==== Extracted records

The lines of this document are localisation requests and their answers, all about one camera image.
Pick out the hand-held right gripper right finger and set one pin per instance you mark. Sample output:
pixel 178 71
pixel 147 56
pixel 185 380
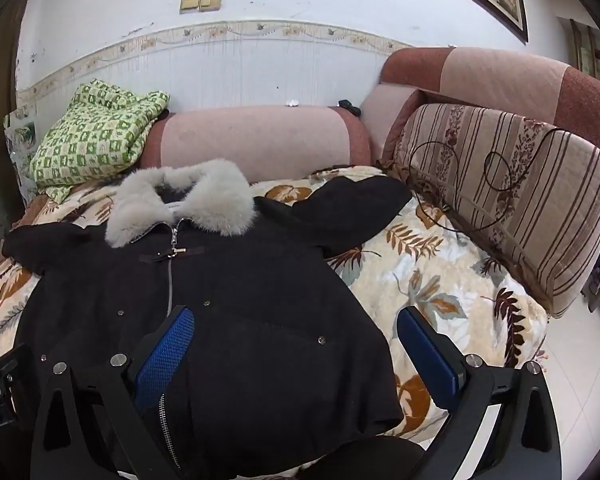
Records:
pixel 425 355

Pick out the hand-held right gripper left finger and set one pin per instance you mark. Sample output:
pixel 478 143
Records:
pixel 166 350

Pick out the black coat with fur collar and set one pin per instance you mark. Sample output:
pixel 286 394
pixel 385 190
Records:
pixel 260 305

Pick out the leaf print blanket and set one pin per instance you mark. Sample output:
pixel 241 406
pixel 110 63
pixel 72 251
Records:
pixel 430 260

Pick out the striped sofa cushion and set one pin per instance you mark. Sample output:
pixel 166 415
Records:
pixel 520 195

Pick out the green patterned quilt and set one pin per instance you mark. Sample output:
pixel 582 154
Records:
pixel 95 130

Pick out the small black object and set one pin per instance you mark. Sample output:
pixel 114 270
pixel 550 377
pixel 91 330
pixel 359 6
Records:
pixel 349 107

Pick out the wooden framed window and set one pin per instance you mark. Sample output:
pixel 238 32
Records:
pixel 587 52

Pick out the beige wall switch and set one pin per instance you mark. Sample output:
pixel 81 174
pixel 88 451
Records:
pixel 190 4
pixel 211 1

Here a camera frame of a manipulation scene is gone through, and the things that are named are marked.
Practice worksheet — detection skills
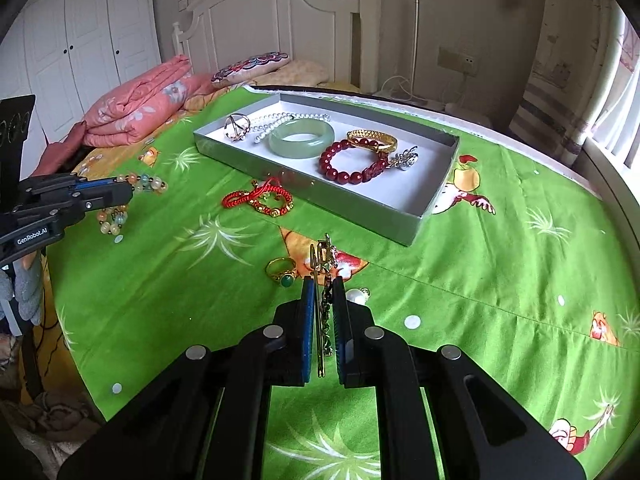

========

- [Activity]
For this exercise, copy every line of the data that holds "camera".

- [Answer space]
The lines of this document are localisation requests and their answers, all about one camera image.
Here a camera frame of a manipulation scene is gone through, and the things that are named are marked.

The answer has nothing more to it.